Explore a non-parametrical version of the wf-psf model

tobias-liaudat commented 3 years ago

Try out if we can add an additive non-parametric layer to the OPD.

Later we could see if it is worth to add a non-parametric layer at the pixel level so that it can cope with effects happening at the pixel level. Nevertheless, this would mean that we should have a dataset that include these effects.

How can we represent the variability of the PSF?

At first, we can go for a classic matrix factorisation in a RCA-style, a linear model. Learning a feature matrix (S) and a variability matrix (A) that contains the varying weights of each feature.

How to validate this approach?

Not that simple given the fact that the PSF simulation tool is generating PSFs following polynomial variations of the Zernike coefficients. One way to go would be to simulate using a high number of Zernike polynomials (ex 45) and then set a limited number of Zernike polynomials in the parametric part of our wf-psf model (ex 10). Then evaluate the performance of the parametric model (only estimating Zernike coefficients) and the semi-parametric model (estimating the Zernike coefficients and the matrix factorisation).

tobias-liaudat commented 3 years ago

To Do

[x] First semi-parametric model using the factorisation S alpha Pi (where we use a polynomial variation (for simplicity right now)) commit here
[x] Generate complex dataset, ie 45 Zernike order. commit here
[x] Try to estimate it with the parametric PSF model with a lower order, ie 15.
[x] Evaluate the errors made. commit here
[x] See if the non-parametric layer is able to improve the results in this set-up.

For this I might need to define a custom training. First optimise the parametric part with the non-parametric part set to zero. At this point initialise the non-parametric model to a non-zero value. Then fix the parametric part and optimise over the non-parametric part.

To consider:

Add a regularisation to the non parametric part, ie L1 norm to alpha and a denoising strategy to S columns (eigenOPDs).

Next step

After this done, the next step is to define a non-parametric model that does not have polynomial variation. This would imply that we need to handle the batch indexes. Depending on which indexes the batch uses we are going to optimise over certain columns of the A matrix (MCCD nomenclature).

tobias-liaudat commented 3 years ago

First results

Trying to model a complex dataset, Zernike order 45, with a lower number of Zernike polynomials.

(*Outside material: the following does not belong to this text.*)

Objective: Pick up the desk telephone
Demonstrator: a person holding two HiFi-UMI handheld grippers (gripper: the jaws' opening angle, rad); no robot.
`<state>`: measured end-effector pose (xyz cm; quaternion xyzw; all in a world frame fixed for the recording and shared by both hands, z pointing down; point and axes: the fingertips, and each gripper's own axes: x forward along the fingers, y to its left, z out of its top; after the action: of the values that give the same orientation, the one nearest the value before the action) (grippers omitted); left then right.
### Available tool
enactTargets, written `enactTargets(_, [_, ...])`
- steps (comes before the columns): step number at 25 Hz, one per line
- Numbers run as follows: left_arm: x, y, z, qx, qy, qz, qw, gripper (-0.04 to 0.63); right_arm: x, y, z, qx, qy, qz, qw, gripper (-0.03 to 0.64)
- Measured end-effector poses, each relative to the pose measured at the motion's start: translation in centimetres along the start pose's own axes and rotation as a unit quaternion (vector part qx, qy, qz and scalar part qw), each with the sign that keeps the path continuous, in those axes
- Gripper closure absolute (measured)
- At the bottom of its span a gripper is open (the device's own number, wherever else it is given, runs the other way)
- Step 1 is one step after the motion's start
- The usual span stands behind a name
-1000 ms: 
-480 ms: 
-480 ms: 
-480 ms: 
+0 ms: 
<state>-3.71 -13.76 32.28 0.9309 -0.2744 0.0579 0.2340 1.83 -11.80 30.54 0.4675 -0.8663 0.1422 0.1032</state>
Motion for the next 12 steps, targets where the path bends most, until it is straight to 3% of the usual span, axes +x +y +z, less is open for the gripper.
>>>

Both trained in 20 epochs.

Dataset z=45, model z=15

Dataset z=45, model z=45

Quantitative results

Model z order	train RMSE	test RMSE
15	2.7169e-04	2.5854e-04
45	2.0343e-04	2.0001e-04

tobias-liaudat commented 3 years ago

First results using a naive non-parametric model

Using polynomial variations right now for the eigenOPDs.

Details of the model: Parametric: Adam , lr=1e-2, epochs=20, 15 Zernike order, max polynomial variation degree is 2 Non-parametric: Adam , lr=1.0, epochs=100, max polynomial variation degree is 3

Details of the dataset: 45 Zernike order, max polynomial variation degree is 2

Quantitative

Model z order	train RMSE	test RMSE
15	2.7169e-04	2.5854e-04
45	2.0343e-04	2.0001e-04
15 + nonparam	9.5326e-05	9.3800e-05

Qualitative

Learned eigenOPDS

Learned alpha matrix

Loss function of parametric estimation

Loss function of non-parametric estimation

tobias-liaudat commented 3 years ago

Before closing this issue I'll share more plots to analyse the first results comparing:

Ground truth model with Z=45
SemiParametric model with Z=15
Parametric model with Z=45

It's interesting to see that:

even if the resulting OPD from the semi-parametric model is not very close to the OPD from the ground truth PSF, the resulting pixel polychromatic PSFs are very close.
the pixel PSF decomposition between the parametric and the non-parametric part
even if the model used to estimate the PSF is the same on used to generate the data, the case for the parametric Z=45 model, the Zernike coefficients are far from being close to the ones of the ground truth model.

All the plots are for one random test star.